Problem E and Solution

Three Lists

Ameya has two lists, List \(1\) and List \(2\), which each have six entries that are consecutive positive integers. The smallest entry in List \(1\) is \(a\) and the smallest entry in List \(2\) is \(b\), and \(a < b\).

Ameya creates a third list, List \(3\). The thirty-six entries in List \(3\) come from the product of each number in List \(1\) with each number of List \(2\). (There could be repeated numbers in List \(3\).)

Suppose that List \(3\) has \(49\) as an entry, has no entry that is multiple of \(64\), and has an entry larger than \(75\). Determine all possible pairs \((a, b)\).

We will start by considering what the first condition tells us about the values of \(a\) and \(b\), as it seems to be the most restrictive of the three conditions.

The first condition tells us that \(49\) must be the product of an integer from List \(1\) and an integer from List \(2\). Since \(49 = 7^{2}\), \(7\) is prime, and all integers in the two lists are positive, these integers must be either \(1\) and \(49\), or \(7\) and \(7\).

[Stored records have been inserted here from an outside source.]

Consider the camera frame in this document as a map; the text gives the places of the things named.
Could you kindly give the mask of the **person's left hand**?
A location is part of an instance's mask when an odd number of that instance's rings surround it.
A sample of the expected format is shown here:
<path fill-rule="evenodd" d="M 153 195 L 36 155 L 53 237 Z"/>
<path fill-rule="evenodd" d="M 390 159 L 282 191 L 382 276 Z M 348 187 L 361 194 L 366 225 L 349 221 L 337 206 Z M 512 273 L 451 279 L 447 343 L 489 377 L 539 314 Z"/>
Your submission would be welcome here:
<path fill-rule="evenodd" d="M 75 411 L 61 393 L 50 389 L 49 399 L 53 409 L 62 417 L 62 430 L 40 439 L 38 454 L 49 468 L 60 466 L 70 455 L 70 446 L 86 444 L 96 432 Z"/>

Note: It is not possible for \(49\) to be obtained in both of these ways at once because if a list contains \(49\), then it cannot also contain \(7\). However, knowing this will not be important for our solution.

We will find all possible values of \(a\) and \(b\) by considering the two cases separately:

Case \(1\): \(49\) was obtained in the third list by multiplying \(1\) and \(49\).

Since the number \(1\) is in one of the lists, we must have either \(a = 1\) or \(b = 1\). The condition of \(a<b\) means we must have \(a=1\). This means that List \(1\) must be \[1,2,3,4,5,6\] and the number \(49\) must appear somewhere in List \(2\).

Therefore, List \(2\) is one of the following six lists:

\[44, 45, 46, 47, 48, 49\] \[45, 46, 47, 48, 49, 50\] \[46, 47, 48, 49, 50, 51\] \[47, 48, 49, 50, 51, 52\] \[48, 49, 50, 51, 52, 53\] \[49, 50, 51, 52, 53, 54\]

Notice that \(4\times 48=192 = 64\times 3\). Since \(4\) is in List \(1\), and no number in the third list can be a multiple of \(64\), then List \(2\) cannot contain the number \(48\). This leaves just one possibility for List \(2\): \[49, 50, 51, 52, 53, 54\]

This case gives exactly one possibility for the pair \((a,b)\), namely \((1,49)\).

We can verify that the third list for the pair \((a,b)=(1,49)\) actually satisfies the second and third conditions. For the second condition, we note that \(64 = 2^{6}\) and that we can get at most two factors of \(2\) from a number in List \(1\) and at most two factors of \(2\) from a number in List \(2\). It follows that any product in the third list will have at most \(4\) factors of \(2\), and hence cannot be a multiple of \(64\). For the third condition, we note that \(2 \times 49 = 98\) is in the third list and is greater than \(75\).

Case \(2\): \(49\) was obtained in the third list by multiplying \(7\) and \(7\).

In this case, we know that the number \(7\) must appear in both List \(1\) and List \(2\). In order for this to happen we need to have \(2 \leq a\leq 7\) and \(2 \leq b \leq 7\). Since \(a < b\), we actually must have \(3 \leq b \leq 7\). (The smallest \(a\) can be is \(2\) and so \(b\) must be at least one more than that.)

Since \(3 \leq b \leq 7\), List \(2\)

*must*contain the number \(8\). This means that to satisfy the second condition, List \(1\)*cannot*contain the number \(8\). Therefore, we must have \(a=2\). This means that List \(1\) must be \[2,3,4,5,6,7\]Since \(7 \times 10 = 70\) and \(7 \times 11 = 77\), the third list can only satisfy the third condition if List \(2\) contains a number at least as large as \(11\). This means we cannot have \(b =3\), \(b=4\), or \(b=5\), leaving the only possible values to be \(b = 6\) or \(b=7\). These values produce the following possibilities for List \(2\):

\[6,7,8,9,10,11\] or \[7,8,9,10,11,12\]

Therefore, this case gives two additional possibilities for the pair \((a,b)\), namely \((2,6)\) and \((2,7)\).

We can verify that the third list for each of the the pairs \((a,b)=(2,6)\) and \((a,b)=(2,7)\) satisfies the second and third conditions using an argument similar to the one given in Case \(1\).

Combining the two cases, we conclude that there are exactly three pairs, \((a,b)\), that satisfy all three conditions. They are \((1,49)\), \((2,6)\), and \((2,7)\).